Sister Lister was a cheerful, efficient woman who allowed nothing to ruffle her outward composure. When she was upset the only sign was her sudden passion for minor details.
‘There is one thing you have not explained, Nurse Francis,’ she remarked after listening to my whole night report without comment or change of expression. ‘What have you done about Mr Druro’s white coat?’
‘I have rinsed it clean, Sister, added it to our damp-linen bin, and made a special note in our laundry-book.’
Bernard waited for me at the top of the stairs. ‘What did Sister say?’
I told her word for word.
She sighed. ‘Nothing about us doing well to have everything done on time?’
I shook my head. ‘Don’t take that to heart. Getting done is taken for granted.’
‘Suppose so.’ We went slowly down the stairs. ‘Doesn’t it seem years since we came up last night?’
‘Another lifetime.’ I yawned hugely. ‘We were very lucky to have Nurse Farwood, even if she had to leave us at six.’
She nodded absently. ‘Rivers in 18 wanted to know about his wife’s baby. The mobile phone was up in Robert, so I let him ring from the duty-room. Was that all right, Nurse?’
‘So long as Night Sister’s not around.’
We had reached the last flight of stairs and were in the middle of another slightly disjointed conversation when the two night girls from Robert, the male accident ward, caught us up. ‘Have you girls heard about the Ball?’ they demanded. ‘The day girls say it was the best ever!’
Bernard and I exchanged glances. It was hours since we had remembered the Ball. The shadow of death that had hung over Lister since two this morning still touched us. Sanders’ condition was ‘as well as could be expected’. No more. I had handed on Johnny’s opinion to Bernard. She had seemed to trust him too. But neither she nor I was yet ready for a long girlish gossip about the party.

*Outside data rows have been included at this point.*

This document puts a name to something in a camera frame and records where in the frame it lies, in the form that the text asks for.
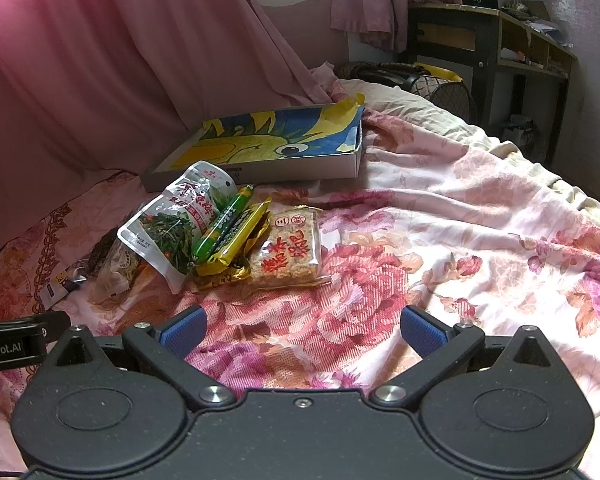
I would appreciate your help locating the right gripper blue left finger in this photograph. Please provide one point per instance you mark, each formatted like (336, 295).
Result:
(161, 350)

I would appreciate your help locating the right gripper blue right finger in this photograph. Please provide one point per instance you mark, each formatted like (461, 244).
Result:
(445, 352)

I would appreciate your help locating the clear orange snack bag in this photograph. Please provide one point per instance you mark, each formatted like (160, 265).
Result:
(115, 276)

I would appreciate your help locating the yellow green wafer bar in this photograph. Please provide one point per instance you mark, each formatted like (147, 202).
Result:
(233, 239)

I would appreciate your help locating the green sausage stick snack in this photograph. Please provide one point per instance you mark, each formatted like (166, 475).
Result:
(204, 247)

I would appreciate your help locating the gold foil snack pouch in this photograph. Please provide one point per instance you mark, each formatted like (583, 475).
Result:
(239, 269)

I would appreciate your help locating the white green vegetable snack pouch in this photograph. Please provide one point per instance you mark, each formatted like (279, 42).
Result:
(165, 231)

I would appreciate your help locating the rice cracker pack red print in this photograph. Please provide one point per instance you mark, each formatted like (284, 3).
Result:
(289, 254)

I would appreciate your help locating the pink floral bedsheet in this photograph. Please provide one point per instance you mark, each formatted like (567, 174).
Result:
(454, 230)

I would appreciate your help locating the shallow grey cardboard box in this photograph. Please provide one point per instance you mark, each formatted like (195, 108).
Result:
(320, 142)

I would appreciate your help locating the dark patterned handbag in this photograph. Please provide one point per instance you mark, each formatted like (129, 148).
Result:
(440, 86)

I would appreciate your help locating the cream pillow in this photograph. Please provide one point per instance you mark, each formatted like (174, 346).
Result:
(421, 112)

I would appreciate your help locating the pink curtain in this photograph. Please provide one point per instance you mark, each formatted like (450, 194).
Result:
(92, 87)

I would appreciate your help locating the dark wooden desk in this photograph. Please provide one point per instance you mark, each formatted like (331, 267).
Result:
(515, 70)

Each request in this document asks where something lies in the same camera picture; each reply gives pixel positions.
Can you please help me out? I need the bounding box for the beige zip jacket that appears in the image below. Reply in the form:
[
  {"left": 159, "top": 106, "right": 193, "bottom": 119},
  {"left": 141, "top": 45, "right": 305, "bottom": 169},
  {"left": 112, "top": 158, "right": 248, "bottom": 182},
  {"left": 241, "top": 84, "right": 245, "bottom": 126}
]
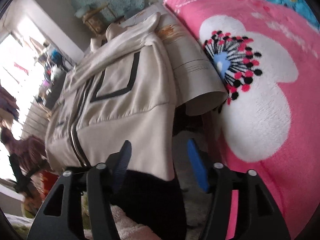
[{"left": 45, "top": 12, "right": 176, "bottom": 181}]

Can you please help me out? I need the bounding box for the grey checked bed sheet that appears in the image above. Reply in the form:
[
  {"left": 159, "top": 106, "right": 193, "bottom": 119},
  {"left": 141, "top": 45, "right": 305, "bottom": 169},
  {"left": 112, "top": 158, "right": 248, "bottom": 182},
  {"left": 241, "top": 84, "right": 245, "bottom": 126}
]
[{"left": 120, "top": 3, "right": 227, "bottom": 116}]

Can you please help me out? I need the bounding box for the pink floral blanket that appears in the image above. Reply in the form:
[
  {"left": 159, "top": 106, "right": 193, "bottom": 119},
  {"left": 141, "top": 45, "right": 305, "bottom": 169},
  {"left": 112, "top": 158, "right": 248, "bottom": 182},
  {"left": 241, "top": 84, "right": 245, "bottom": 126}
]
[{"left": 164, "top": 0, "right": 319, "bottom": 238}]

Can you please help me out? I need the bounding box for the teal plastic basin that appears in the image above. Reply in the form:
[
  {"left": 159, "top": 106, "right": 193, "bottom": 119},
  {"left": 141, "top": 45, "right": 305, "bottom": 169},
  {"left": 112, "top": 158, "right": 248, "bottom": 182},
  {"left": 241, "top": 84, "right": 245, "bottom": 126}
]
[{"left": 74, "top": 5, "right": 91, "bottom": 18}]

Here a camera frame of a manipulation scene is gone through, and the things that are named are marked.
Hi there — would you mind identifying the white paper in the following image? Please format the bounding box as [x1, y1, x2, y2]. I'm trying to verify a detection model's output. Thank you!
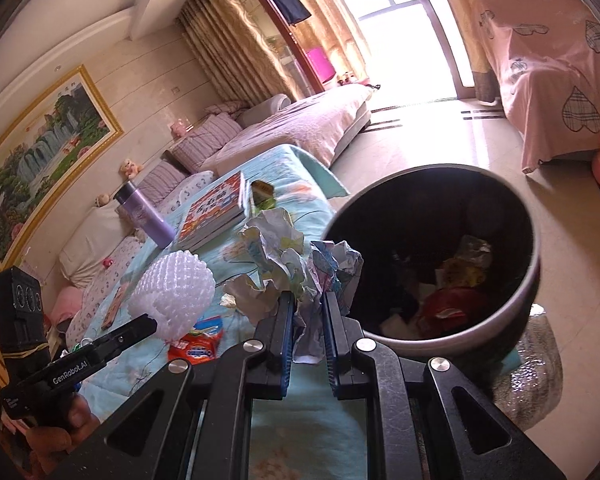
[223, 208, 364, 365]

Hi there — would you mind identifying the orange blue snack bag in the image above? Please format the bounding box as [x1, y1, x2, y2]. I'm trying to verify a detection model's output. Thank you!
[168, 316, 223, 365]

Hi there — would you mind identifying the white foam fruit net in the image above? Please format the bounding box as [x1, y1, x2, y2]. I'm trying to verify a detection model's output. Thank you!
[128, 250, 215, 342]

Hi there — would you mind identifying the red black snack bag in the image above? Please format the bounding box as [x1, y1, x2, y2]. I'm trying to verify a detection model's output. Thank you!
[416, 287, 488, 339]

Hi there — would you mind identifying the yellow snack bag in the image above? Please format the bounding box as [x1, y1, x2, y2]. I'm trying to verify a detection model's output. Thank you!
[437, 235, 492, 288]

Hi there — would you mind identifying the black white-rimmed trash bin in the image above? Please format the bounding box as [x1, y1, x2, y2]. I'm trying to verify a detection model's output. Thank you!
[322, 164, 541, 366]

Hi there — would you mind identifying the person's left hand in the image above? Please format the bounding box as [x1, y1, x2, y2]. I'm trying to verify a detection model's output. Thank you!
[26, 394, 100, 479]

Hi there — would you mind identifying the wooden remote-like block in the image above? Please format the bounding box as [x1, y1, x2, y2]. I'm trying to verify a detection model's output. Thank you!
[100, 282, 129, 330]

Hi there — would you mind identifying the floral turquoise table cloth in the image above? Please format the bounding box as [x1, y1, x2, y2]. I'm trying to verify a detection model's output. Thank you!
[81, 145, 367, 479]

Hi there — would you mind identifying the purple water bottle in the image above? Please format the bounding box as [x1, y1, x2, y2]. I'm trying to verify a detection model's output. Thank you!
[114, 181, 175, 249]

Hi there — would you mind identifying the stack of colourful books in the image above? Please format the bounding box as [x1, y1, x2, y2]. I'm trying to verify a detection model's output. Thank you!
[176, 171, 247, 252]

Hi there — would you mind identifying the cream plush toy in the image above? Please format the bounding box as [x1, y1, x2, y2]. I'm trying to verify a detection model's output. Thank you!
[119, 158, 144, 181]

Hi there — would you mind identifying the sofa with striped cushions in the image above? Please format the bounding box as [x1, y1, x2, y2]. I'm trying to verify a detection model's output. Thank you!
[50, 84, 370, 325]

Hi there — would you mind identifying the framed waterfall painting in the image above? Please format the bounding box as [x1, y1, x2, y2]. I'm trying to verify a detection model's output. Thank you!
[0, 65, 123, 271]

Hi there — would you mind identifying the left beige curtain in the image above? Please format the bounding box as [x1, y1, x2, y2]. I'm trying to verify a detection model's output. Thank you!
[178, 0, 302, 105]

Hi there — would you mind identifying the dark hanging garment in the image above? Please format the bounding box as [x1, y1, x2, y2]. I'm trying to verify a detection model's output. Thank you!
[272, 0, 312, 26]

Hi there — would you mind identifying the pink heart-pattern covered furniture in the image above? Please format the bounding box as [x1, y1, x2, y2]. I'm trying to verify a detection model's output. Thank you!
[475, 0, 600, 174]

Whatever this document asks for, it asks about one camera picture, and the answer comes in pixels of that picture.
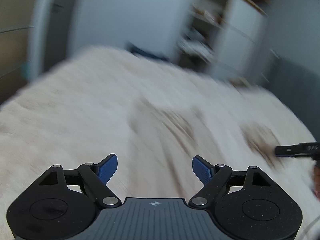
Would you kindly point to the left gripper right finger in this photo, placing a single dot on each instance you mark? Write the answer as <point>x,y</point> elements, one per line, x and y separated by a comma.
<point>214,180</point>

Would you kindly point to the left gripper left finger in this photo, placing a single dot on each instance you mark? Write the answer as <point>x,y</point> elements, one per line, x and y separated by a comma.
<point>94,179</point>

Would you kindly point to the beige dotted garment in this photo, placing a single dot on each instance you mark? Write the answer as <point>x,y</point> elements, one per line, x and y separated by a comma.
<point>153,123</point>
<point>261,140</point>

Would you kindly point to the grey padded headboard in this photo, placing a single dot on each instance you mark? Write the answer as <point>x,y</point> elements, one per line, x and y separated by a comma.
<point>297,88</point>

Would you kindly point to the cream fluffy bed blanket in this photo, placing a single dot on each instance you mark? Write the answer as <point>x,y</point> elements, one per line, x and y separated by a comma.
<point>82,111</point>

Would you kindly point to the dark blue bag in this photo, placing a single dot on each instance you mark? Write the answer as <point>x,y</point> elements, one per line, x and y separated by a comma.
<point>146,54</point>

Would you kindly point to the white wardrobe with shelves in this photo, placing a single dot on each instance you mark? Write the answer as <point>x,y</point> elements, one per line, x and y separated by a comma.
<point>221,37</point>

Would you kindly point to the grey door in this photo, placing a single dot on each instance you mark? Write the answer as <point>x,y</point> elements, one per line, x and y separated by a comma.
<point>61,12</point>

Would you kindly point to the beige drawer cabinet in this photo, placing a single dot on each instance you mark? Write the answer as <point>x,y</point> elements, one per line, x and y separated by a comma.
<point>15,25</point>

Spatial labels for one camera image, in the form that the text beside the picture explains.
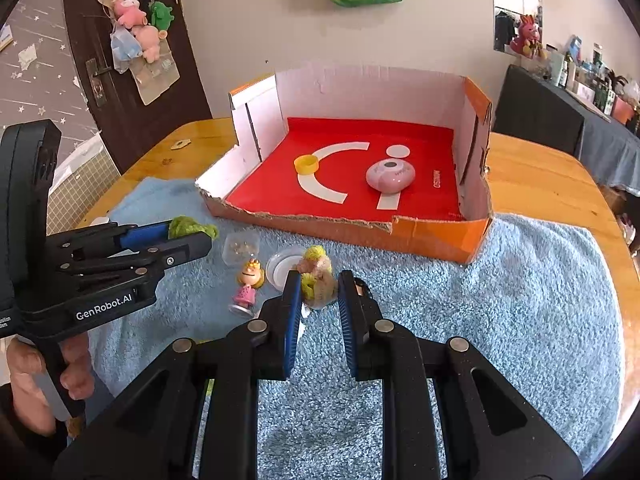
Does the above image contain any white orange cardboard box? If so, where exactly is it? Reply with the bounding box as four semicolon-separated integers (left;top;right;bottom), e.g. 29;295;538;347
196;65;494;263

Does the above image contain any yellow-haired figurine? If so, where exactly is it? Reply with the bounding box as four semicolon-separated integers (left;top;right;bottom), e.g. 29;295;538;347
294;245;337;310

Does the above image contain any clear round plastic lid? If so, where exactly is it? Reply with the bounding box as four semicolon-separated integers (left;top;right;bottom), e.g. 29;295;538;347
266;247;306;292

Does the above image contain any green plush toy on door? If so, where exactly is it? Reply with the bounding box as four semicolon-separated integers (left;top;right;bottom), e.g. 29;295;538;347
149;0;175;32

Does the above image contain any pink plush toy on door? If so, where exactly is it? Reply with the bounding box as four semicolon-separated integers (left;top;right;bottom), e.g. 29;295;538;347
113;0;168;64

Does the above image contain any person's left hand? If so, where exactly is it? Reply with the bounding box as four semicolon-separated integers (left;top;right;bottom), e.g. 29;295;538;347
4;331;97;436

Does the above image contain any green fuzzy toy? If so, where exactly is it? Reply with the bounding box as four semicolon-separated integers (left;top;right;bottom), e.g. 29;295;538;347
168;216;219;240

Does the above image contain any clear plastic capsule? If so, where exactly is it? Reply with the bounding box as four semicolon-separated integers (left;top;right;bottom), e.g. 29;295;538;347
221;230;260;266

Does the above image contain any light blue towel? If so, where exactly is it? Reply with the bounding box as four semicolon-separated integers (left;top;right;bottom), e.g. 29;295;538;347
84;174;626;480

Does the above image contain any yellow plastic cap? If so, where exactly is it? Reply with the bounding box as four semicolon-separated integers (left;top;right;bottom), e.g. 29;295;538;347
294;154;319;176

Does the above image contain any pink plush rabbit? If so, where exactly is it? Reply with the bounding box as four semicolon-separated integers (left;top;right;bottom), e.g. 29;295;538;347
510;14;542;58

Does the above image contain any dark brown door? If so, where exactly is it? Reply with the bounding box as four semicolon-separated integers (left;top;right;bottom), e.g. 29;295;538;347
63;0;212;171

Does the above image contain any blonde girl pink dress figurine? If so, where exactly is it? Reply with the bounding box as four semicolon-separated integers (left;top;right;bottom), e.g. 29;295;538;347
229;258;266;318

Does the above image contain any dark side table with cloth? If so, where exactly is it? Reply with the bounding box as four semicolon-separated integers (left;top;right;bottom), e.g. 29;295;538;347
492;65;639;195

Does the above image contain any white pink round device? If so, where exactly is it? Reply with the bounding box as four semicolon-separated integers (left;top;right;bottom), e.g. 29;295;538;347
366;158;416;194

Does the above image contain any red paper liner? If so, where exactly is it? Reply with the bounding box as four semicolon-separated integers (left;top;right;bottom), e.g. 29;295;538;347
227;117;464;222

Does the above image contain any small beige tag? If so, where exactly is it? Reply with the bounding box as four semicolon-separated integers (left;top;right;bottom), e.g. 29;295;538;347
170;139;191;151

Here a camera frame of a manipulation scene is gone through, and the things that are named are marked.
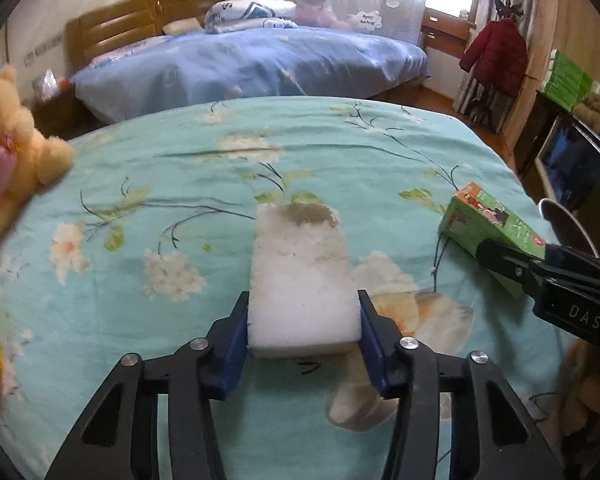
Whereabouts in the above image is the blue bed quilt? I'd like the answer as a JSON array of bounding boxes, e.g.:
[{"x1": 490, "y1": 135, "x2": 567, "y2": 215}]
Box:
[{"x1": 71, "y1": 27, "x2": 429, "y2": 124}]

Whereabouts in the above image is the red padded jacket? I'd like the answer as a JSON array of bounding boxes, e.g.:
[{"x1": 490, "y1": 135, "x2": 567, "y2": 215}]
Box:
[{"x1": 460, "y1": 18, "x2": 528, "y2": 98}]

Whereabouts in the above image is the blue white pillow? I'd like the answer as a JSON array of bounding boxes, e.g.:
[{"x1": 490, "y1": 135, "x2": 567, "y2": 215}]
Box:
[{"x1": 204, "y1": 0, "x2": 298, "y2": 34}]

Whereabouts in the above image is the green carton box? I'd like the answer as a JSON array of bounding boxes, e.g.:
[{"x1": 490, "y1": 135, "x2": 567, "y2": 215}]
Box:
[{"x1": 438, "y1": 181, "x2": 548, "y2": 299}]

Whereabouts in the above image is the wooden nightstand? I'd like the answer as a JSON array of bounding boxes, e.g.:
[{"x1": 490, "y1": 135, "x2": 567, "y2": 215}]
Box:
[{"x1": 32, "y1": 87, "x2": 105, "y2": 140}]

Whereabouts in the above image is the teal floral bed sheet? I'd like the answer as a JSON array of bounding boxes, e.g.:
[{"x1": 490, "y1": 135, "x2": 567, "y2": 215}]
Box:
[{"x1": 0, "y1": 98, "x2": 570, "y2": 479}]

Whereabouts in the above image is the stack of green boxes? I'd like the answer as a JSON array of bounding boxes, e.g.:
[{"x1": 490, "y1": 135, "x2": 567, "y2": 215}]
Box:
[{"x1": 539, "y1": 49, "x2": 594, "y2": 112}]

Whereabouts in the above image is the beige teddy bear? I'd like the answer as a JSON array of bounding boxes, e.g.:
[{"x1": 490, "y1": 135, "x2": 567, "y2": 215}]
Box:
[{"x1": 0, "y1": 64, "x2": 74, "y2": 238}]

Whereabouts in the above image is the black round trash bin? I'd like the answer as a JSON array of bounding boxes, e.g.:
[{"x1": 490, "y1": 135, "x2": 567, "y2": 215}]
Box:
[{"x1": 538, "y1": 197, "x2": 600, "y2": 258}]

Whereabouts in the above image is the white sponge block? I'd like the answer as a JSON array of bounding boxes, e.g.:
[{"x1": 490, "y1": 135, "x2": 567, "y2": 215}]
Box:
[{"x1": 247, "y1": 203, "x2": 361, "y2": 359}]

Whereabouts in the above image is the wooden window desk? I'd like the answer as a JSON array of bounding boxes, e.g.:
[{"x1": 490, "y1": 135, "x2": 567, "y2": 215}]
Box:
[{"x1": 420, "y1": 8, "x2": 474, "y2": 58}]

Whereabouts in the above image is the wooden wardrobe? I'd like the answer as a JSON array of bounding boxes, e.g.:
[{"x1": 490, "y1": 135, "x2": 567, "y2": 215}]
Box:
[{"x1": 504, "y1": 0, "x2": 600, "y2": 148}]

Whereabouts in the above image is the black glass tv cabinet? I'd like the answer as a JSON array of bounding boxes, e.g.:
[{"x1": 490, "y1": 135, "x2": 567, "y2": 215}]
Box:
[{"x1": 514, "y1": 92, "x2": 600, "y2": 254}]

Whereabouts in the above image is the wooden bed headboard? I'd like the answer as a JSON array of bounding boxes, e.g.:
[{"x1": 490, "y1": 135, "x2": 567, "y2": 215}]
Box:
[{"x1": 64, "y1": 0, "x2": 219, "y2": 72}]

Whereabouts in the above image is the grey bed guard rail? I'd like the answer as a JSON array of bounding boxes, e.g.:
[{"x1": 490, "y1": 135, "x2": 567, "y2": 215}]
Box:
[{"x1": 288, "y1": 0, "x2": 426, "y2": 44}]

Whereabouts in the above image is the person's right hand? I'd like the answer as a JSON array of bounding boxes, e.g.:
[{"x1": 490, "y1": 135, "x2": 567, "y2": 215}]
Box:
[{"x1": 558, "y1": 339, "x2": 600, "y2": 437}]

We let the Robert girls natter on without hearing one word they were saying.
Chapter Three
JOHNNY IS STILL JOHNNY
The Ball was the only topic of conversation at the senior table at breakfast.
‘So Sister Orthopod Theatre looked a dream in grey ch
iffon? And danced non-stop with Jock Cameron? Another theatre wedding coming, girls!’
‘Wonder what Polly Paynter’ll say about that. Hasn’t she been running round with our Mr C. for years?’
‘Apparently not one thing. She was there with Dave Lawson-Jones from Skins.’ The speaker pressed two fingers together. ‘Just like that, my dears!’
‘Is it really true,’ demanded someone else, ‘that the great gynae king was absolutely loaded?’
That sensation of belonging to another world was still with me, and though normally I enjoyed hearing who had done what with whom, and slanderously suggesting why, as much as my pals, that morning it had lost its appeal. I left the girls having a glorious time tearing respectable reputations to shreds, and went back to the Night Home.
My next-door neighbour burst into my room before I had my shoes off. ‘Come in next door and hear all, Kirsty! It’s too bad you missed the party. It really was the most.’
Four other members of my set who had been free last night were sharing her breakfast party. They made room for me, gave me more tea. I did not want to be a wet blanket, so tried to look interested and make the right noises in the right places, but, as at my own breakfast, most of their talk floated over my head. I surfaced when someone mentioned Sonia Dinsford. ‘That white-satin number must have come from Paris.’
‘What’s her latest fiancé like?’ I asked. ‘And, incidentally, was Richard with a good party? Any of you notice him?’
No one seemed to have noticed him. ‘There was such a crush, Kirsty. At times it was hard to see one’s own partner. How did the night go with you? Did you have fun fighting it out with Johnny Druro?’
‘No fun. Or fighting.’ I told them about Sanders.
They were all night seniors and understood now why I was so vague. ‘Poor old girl! You need a good sleep. The goss can keep. Better get to bed early, as it feels as if its going to get hotter than ever.’
I stood up. ‘Probably be a storm. You should have seen the dawn.’
They laughed. ‘We did, dear! We were at a party, remember? Poor old Kirsty! You’re asleep on your two feet!’